EXERCISE DESCRIPTION. Repeat exactly, and only, the lines below starting at the line that contains "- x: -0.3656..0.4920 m" and ending at the line that contains "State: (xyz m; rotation", inclusive of both.

»»

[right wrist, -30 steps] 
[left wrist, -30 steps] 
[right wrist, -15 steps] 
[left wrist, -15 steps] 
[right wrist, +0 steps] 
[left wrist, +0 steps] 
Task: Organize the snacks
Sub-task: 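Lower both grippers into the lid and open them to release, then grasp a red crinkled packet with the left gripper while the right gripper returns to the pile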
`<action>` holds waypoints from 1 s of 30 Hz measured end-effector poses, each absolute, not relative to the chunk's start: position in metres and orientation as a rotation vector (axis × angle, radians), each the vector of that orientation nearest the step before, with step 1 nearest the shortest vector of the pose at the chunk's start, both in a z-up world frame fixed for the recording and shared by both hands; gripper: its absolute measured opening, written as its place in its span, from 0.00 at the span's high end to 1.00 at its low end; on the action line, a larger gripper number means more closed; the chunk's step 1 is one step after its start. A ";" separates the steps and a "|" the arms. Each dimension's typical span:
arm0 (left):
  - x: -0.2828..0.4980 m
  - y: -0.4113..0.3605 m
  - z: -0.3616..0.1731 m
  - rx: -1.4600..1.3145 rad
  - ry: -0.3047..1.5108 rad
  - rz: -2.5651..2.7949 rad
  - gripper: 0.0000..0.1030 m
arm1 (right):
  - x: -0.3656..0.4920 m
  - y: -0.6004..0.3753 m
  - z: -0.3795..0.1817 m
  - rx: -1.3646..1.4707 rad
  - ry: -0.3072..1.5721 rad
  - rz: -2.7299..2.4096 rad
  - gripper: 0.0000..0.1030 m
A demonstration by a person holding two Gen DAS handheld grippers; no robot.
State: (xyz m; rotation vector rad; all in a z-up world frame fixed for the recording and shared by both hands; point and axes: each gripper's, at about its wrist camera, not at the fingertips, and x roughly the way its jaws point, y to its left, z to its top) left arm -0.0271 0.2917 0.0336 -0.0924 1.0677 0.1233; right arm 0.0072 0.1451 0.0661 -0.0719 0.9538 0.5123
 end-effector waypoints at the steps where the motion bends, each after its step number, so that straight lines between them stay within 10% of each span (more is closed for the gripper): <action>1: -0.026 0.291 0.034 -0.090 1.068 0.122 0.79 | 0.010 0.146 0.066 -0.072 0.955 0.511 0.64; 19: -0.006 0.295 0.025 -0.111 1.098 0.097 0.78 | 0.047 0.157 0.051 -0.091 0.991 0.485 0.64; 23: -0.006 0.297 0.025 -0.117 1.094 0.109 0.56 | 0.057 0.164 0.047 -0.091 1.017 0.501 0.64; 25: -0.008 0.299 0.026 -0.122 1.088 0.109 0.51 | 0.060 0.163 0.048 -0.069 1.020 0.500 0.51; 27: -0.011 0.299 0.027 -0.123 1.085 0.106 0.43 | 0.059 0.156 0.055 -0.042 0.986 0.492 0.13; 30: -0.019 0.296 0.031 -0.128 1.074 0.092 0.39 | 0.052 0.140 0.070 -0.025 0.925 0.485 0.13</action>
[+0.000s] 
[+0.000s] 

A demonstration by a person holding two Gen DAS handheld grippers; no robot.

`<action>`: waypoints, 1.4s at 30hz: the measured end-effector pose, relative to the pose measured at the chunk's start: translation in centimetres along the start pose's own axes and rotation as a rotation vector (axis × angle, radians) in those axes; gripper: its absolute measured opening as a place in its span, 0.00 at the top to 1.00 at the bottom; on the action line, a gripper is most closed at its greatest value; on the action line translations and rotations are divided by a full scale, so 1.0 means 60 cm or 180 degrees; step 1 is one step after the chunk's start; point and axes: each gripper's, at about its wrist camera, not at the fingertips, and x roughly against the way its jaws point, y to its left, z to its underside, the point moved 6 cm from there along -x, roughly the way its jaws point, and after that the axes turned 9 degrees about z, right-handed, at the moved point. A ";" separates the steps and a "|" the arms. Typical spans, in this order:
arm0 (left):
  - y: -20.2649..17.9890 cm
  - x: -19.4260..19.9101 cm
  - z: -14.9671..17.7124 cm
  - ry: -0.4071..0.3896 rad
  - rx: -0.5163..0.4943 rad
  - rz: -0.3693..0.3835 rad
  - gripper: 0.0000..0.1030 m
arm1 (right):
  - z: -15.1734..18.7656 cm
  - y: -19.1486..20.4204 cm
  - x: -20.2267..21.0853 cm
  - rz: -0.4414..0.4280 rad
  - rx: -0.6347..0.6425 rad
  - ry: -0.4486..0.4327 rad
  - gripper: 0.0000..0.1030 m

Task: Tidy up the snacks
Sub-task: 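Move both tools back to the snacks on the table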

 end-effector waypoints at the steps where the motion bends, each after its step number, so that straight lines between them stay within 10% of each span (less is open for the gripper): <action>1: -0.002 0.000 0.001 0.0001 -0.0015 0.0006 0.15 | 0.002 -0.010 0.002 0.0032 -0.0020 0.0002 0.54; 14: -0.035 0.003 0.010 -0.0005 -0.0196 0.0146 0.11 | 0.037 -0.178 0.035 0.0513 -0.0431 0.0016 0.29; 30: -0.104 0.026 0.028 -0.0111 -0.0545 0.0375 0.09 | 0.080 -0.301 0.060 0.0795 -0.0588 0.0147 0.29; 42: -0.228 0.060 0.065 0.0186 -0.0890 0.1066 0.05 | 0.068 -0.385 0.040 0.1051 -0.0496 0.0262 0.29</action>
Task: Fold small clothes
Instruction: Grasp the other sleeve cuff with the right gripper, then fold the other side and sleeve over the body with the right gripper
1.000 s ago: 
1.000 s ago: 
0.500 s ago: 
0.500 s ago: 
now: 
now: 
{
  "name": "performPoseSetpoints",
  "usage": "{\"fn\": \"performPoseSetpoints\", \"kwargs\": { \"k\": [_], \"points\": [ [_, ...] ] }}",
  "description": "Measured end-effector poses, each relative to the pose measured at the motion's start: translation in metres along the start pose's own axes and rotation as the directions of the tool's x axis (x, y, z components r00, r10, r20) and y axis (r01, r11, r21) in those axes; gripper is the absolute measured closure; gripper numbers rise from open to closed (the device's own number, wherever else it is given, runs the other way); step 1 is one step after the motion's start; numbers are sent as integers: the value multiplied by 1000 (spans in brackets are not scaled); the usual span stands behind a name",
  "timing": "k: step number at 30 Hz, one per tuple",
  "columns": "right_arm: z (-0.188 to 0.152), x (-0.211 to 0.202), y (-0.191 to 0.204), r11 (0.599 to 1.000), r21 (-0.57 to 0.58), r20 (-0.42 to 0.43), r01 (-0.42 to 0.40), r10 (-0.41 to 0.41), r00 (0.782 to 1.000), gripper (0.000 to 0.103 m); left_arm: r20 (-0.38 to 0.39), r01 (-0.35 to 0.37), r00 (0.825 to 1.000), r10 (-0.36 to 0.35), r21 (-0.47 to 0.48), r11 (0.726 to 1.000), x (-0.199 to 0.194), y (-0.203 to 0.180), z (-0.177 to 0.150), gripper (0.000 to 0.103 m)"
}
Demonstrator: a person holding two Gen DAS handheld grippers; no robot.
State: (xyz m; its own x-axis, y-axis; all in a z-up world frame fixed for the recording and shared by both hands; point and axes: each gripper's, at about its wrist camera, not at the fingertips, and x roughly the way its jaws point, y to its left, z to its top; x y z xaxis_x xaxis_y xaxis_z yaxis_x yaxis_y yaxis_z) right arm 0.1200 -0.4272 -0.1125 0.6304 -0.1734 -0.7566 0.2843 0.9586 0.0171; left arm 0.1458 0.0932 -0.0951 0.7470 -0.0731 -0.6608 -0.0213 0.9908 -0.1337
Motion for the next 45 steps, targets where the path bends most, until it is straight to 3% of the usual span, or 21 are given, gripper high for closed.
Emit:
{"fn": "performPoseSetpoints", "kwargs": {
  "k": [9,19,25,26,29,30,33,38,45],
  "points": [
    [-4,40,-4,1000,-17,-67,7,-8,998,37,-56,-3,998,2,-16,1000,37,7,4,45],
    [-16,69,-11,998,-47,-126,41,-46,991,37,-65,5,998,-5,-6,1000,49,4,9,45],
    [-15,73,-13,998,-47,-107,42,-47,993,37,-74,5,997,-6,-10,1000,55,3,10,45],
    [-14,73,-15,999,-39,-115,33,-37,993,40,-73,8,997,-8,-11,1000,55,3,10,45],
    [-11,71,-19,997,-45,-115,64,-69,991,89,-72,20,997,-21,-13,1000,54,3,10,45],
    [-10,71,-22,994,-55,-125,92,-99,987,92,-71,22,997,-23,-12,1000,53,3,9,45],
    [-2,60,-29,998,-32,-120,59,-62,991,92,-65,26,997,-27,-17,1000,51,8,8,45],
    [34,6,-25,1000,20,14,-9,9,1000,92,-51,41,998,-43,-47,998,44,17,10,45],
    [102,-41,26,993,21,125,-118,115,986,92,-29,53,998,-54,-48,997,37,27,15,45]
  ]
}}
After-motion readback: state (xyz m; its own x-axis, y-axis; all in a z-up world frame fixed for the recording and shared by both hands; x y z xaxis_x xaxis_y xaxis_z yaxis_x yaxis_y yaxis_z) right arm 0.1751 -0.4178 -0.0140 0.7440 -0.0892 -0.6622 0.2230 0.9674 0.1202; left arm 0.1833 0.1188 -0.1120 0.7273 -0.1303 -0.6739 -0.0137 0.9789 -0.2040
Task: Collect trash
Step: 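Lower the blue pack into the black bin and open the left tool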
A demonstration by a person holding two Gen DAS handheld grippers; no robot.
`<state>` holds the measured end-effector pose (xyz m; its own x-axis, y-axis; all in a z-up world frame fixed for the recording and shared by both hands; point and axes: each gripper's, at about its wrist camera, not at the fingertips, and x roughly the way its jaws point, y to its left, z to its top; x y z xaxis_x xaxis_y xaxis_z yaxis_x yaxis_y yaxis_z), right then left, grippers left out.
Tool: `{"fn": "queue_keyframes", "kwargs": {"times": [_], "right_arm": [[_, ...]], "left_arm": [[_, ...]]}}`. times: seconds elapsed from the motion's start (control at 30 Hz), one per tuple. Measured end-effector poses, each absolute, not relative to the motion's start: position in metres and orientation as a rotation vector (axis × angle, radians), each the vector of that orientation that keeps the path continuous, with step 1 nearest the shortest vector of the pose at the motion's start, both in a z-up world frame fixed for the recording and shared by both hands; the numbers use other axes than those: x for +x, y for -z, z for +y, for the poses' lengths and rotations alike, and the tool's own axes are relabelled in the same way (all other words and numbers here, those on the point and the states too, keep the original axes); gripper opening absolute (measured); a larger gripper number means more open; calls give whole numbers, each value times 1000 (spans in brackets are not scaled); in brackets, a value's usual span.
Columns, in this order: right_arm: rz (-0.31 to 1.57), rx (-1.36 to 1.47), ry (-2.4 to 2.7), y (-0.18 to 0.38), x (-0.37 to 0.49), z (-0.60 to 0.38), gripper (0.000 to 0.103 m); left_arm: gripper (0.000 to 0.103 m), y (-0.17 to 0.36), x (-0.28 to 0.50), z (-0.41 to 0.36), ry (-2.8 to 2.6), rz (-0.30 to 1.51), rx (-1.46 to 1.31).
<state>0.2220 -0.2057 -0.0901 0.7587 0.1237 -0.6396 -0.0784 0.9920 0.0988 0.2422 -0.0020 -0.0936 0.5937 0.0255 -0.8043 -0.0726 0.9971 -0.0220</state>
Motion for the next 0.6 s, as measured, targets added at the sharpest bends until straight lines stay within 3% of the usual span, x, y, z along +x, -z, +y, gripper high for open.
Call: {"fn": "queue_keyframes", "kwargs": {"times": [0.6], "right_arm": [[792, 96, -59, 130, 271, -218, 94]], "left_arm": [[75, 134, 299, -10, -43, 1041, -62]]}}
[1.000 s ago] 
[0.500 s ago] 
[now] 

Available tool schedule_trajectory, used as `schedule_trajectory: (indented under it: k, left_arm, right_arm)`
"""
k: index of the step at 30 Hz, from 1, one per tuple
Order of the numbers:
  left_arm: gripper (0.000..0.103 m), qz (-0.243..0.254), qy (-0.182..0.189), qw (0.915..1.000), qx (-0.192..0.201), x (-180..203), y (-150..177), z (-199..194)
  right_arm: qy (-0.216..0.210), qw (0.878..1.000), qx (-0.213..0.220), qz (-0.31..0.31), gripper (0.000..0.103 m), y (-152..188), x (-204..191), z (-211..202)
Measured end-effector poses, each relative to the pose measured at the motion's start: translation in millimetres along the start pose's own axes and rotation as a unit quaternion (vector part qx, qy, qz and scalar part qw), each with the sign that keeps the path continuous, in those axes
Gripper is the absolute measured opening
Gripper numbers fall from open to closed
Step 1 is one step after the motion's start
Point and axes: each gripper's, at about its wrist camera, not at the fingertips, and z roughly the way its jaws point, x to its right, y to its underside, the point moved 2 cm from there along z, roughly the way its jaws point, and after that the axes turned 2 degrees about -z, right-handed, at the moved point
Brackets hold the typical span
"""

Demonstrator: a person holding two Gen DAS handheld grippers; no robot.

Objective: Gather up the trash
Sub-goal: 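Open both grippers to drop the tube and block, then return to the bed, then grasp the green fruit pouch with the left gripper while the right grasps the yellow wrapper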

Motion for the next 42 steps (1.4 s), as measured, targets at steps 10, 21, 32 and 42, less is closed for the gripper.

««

RESPONSE TO THE TASK.
  - x: -0.3656..0.4920 m
  - y: -0.6004..0.3753 m
  - z: -0.3795..0.1817 m
  - rx: -1.3646..1.4707 rad
  - ry: -0.3072..1.5721 rad
  - rz: -2.7299..2.4096 rad
  - gripper: 0.0000..0.1030 m
A demonstration by a person holding two Gen DAS handheld grippers; no robot.
State: (xyz m; rotation vector rad; all in a z-up world frame fixed for the recording and shared by both hands; point and axes: each gripper's, at about its wrist camera, not at the fingertips, and x roughly the way its jaws point, y to its left, z to its top) left arm -0.0271 0.2917 0.0336 -0.0924 1.0677 0.1233; right arm 0.0072 0.1451 0.0661 -0.0719 0.9538 0.5123

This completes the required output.